Wrote parameters.json

The file parameters.json in dbcsr/src/acc/libsmm_acc/parameters now contains the newly autotuned parameters.

7. Merge new parameters with original parameter-file

Run tune_merge.py to merge the new parameters with the original ones, within the directory parameters.

$ ./tune_merge.py
Merging parameters.json with parameters_P100.json
Wrote parameters.new.json

The file parameters.new.json can now be used as a parameter file. Rename it to parameters_GPU.json, with the appropriate GPU.

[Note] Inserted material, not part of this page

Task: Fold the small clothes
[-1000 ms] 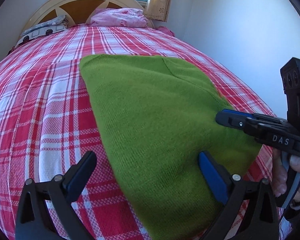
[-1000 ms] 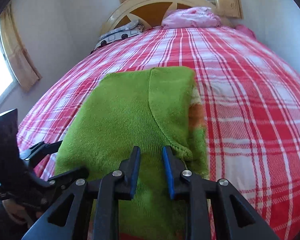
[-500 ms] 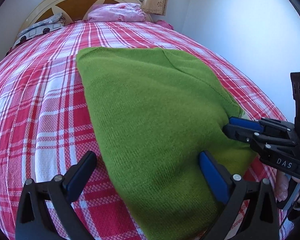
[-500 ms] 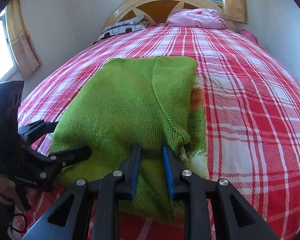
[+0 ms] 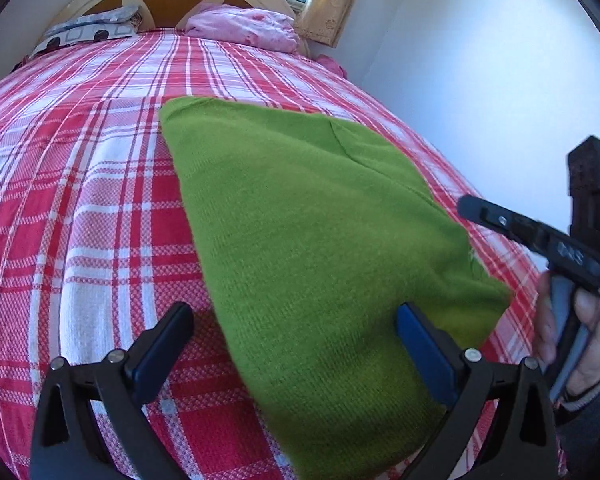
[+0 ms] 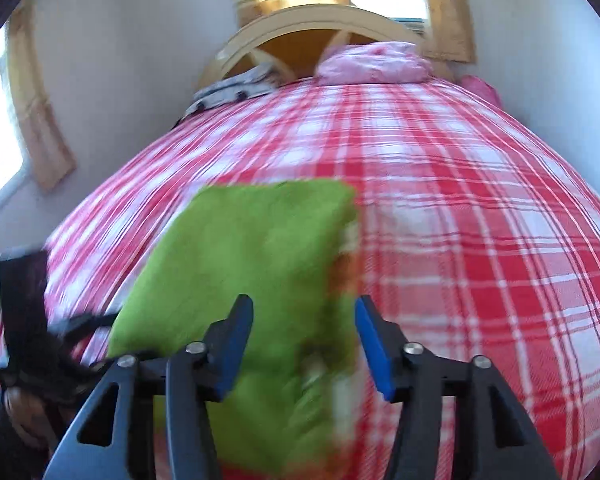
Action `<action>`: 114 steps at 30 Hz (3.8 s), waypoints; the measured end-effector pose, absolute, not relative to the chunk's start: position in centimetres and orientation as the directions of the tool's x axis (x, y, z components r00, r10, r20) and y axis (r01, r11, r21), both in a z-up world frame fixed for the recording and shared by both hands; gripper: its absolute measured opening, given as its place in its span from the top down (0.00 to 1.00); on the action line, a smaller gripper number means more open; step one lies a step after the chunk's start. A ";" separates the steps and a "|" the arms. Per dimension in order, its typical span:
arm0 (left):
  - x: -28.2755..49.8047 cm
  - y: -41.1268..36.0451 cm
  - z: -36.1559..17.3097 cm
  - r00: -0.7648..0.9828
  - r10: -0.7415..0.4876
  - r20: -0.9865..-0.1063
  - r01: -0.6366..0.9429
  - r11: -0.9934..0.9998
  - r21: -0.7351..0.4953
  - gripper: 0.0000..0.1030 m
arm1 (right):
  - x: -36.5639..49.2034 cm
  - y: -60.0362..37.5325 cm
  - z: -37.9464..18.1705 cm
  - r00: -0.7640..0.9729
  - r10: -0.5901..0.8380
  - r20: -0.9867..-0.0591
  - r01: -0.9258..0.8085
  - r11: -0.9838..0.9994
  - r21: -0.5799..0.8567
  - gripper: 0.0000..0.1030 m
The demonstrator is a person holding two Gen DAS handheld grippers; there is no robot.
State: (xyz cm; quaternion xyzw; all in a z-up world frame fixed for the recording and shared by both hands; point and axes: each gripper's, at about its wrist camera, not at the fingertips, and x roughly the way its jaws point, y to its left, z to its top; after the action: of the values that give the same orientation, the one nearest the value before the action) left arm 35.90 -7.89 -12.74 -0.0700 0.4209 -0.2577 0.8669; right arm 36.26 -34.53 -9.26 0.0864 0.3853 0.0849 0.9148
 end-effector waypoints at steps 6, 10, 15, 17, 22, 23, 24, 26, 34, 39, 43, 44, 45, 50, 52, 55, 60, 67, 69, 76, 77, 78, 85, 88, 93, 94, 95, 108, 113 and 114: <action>35.8 -8.8 -12.7 0.516 -0.474 -0.713 0.393 0.871 -0.294 0.00 | 40.0 -37.0 -11.1 0.618 0.330 -0.714 -0.108 0.935 0.338 0.46; 35.9 -8.5 -12.8 0.513 -0.485 -0.708 0.390 0.867 -0.311 0.00 | 41.8 -38.8 -12.0 0.584 0.469 -0.662 -0.106 0.853 0.511 0.38; 36.0 -8.6 -12.8 0.513 -0.482 -0.710 0.390 0.868 -0.307 0.00 | 44.5 -39.9 -13.1 0.565 0.529 -0.633 -0.055 0.789 0.612 0.10; 36.1 -8.6 -12.9 0.511 -0.483 -0.711 0.391 0.867 -0.309 0.00 | 45.6 -39.9 -13.5 0.559 0.530 -0.637 -0.045 0.787 0.616 0.10; 36.2 -8.6 -12.9 0.510 -0.488 -0.708 0.391 0.865 -0.314 0.00 | 47.9 -39.7 -14.8 0.529 0.565 -0.634 -0.029 0.758 0.651 0.10; 36.2 -8.6 -12.9 0.509 -0.491 -0.707 0.392 0.864 -0.317 0.00 | 48.2 -39.7 -14.9 0.528 0.568 -0.632 -0.031 0.756 0.654 0.10; 36.3 -8.5 -12.9 0.507 -0.495 -0.706 0.391 0.862 -0.323 0.00 | 48.3 -39.8 -15.0 0.528 0.570 -0.629 -0.034 0.754 0.656 0.10; 36.4 -8.4 -13.0 0.504 -0.504 -0.702 0.390 0.858 -0.336 0.00 | 48.6 -39.9 -15.2 0.524 0.584 -0.619 -0.042 0.744 0.667 0.10; 36.6 -8.5 -13.0 0.489 -0.531 -0.692 0.408 0.840 -0.357 0.00 | 50.4 -38.6 -16.6 0.468 0.651 -0.598 -0.089 0.708 0.701 0.54; 36.5 -8.7 -12.9 0.484 -0.541 -0.688 0.418 0.833 -0.361 0.10 | 50.6 -38.3 -17.3 0.473 0.661 -0.583 -0.099 0.697 0.710 0.64; 36.2 -9.4 -12.7 0.491 -0.509 -0.707 0.425 0.848 -0.316 0.16 | 49.9 -38.4 -17.2 0.488 0.654 -0.578 -0.115 0.705 0.700 0.68; 36.2 -9.5 -12.7 0.494 -0.503 -0.710 0.427 0.851 -0.306 0.17 | 49.6 -38.4 -17.2 0.493 0.650 -0.578 -0.119 0.708 0.696 0.68; 36.1 -9.6 -12.6 0.496 -0.496 -0.712 0.428 0.854 -0.297 0.21 | 49.4 -38.4 -17.2 0.498 0.647 -0.578 -0.121 0.712 0.692 0.68; 35.7 -9.6 -12.0 0.500 -0.482 -0.720 0.436 0.858 -0.272 0.37 | 49.1 -38.0 -17.0 0.499 0.630 -0.595 -0.122 0.731 0.672 0.71; 35.5 -9.7 -11.7 0.504 -0.475 -0.721 0.439 0.860 -0.260 0.43 | 48.8 -37.8 -16.7 0.502 0.627 -0.596 -0.122 0.733 0.669 0.73; 34.9 -9.6 -11.0 0.509 -0.476 -0.717 0.449 0.858 -0.250 0.58 | 48.2 -37.4 -16.2 0.512 0.613 -0.601 -0.108 0.740 0.663 0.74; 34.2 -9.5 -10.1 0.517 -0.448 -0.730 0.463 0.863 -0.202 0.64 | 46.7 -36.0 -14.7 0.528 0.591 -0.610 -0.130 0.766 0.630 0.75; 32.4 -8.1 -9.0 0.527 -0.440 -0.727 0.454 0.869 -0.196 0.66 | 44.4 -33.9 -13.3 0.527 0.607 -0.595 -0.165 0.759 0.629 0.76; 32.0 -7.8 -8.8 0.528 -0.436 -0.728 0.453 0.870 -0.193 0.66 | 43.9 -33.3 -13.1 0.524 0.611 -0.594 -0.174 0.759 0.627 0.76; 29.9 -5.6 -7.8 0.552 -0.427 -0.716 0.432 0.881 -0.193 0.67 | 41.4 -30.6 -12.2 0.512 0.651 -0.560 -0.208 0.727 0.655 0.76; 29.4 -5.1 -7.6 0.559 -0.424 -0.713 0.428 0.884 -0.190 0.67 | 41.2 -30.2 -12.1 0.509 0.655 -0.559 -0.208 0.723 0.658 0.76; 29.1 -4.9 -7.5 0.564 -0.421 -0.711 0.427 0.885 -0.186 0.67 | 40.9 -29.7 -11.8 0.506 0.662 -0.553 -0.217 0.718 0.662 0.76; 26.3 -1.7 -6.4 0.612 -0.387 -0.690 0.387 0.907 -0.166 0.67 | 38.9 -25.5 -10.5 0.478 0.716 -0.509 -0.274 0.672 0.688 0.76; 25.2 -0.4 -6.3 0.628 -0.371 -0.684 0.363 0.917 -0.164 0.67 | 38.4 -23.7 -10.4 0.461 0.735 -0.498 -0.291 0.655 0.698 0.76; 23.3 2.1 -6.1 0.652 -0.337 -0.679 0.323 0.934 -0.154 0.67 | 37.3 -20.2 -10.1 0.425 0.768 -0.479 -0.319 0.623 0.714 0.76; 23.0 2.6 -6.0 0.656 -0.329 -0.679 0.313 0.938 -0.152 0.67 | 37.2 -19.4 -10.1 0.416 0.775 -0.475 -0.326 0.615 0.718 0.76; 22.6 3.1 -6.0 0.660 -0.322 -0.678 0.304 0.941 -0.151 0.67 | 37.0 -18.5 -10.1 0.406 0.783 -0.472 -0.333 0.608 0.721 0.76; 18.8 10.3 -6.2 0.697 -0.181 -0.694 0.176 0.981 -0.079 0.67 | 36.3 -6.9 -10.1 0.273 0.852 -0.446 -0.413 0.522 0.746 0.76; 17.6 12.5 -6.3 0.703 -0.135 -0.699 0.130 0.990 -0.060 0.67 | 36.0 -3.1 -10.7 0.226 0.865 -0.448 -0.429 0.502 0.751 0.76; 17.2 12.8 -6.4 0.704 -0.129 -0.699 0.123 0.991 -0.058 0.67 | 36.1 -2.4 -10.8 0.219 0.866 -0.449 -0.431 0.499 0.752 0.76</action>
State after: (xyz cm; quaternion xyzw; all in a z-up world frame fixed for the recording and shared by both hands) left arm 17.25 12.82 -6.39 -0.0036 0.3788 -0.0683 0.9230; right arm 36.05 -2.45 -10.76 0.2435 0.4464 0.4372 0.7419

8. (optional) Explore the data

Explore the data interactively using the provided Jupyter Notebook.

9. Contribute parameters to the community

Contribute new optimal parameters

Submit a pull request updating the appropriate parameters_GPU.json file to the DBCSR repository.

Contribute autotuning data

See instructions in DBCSR's data repository.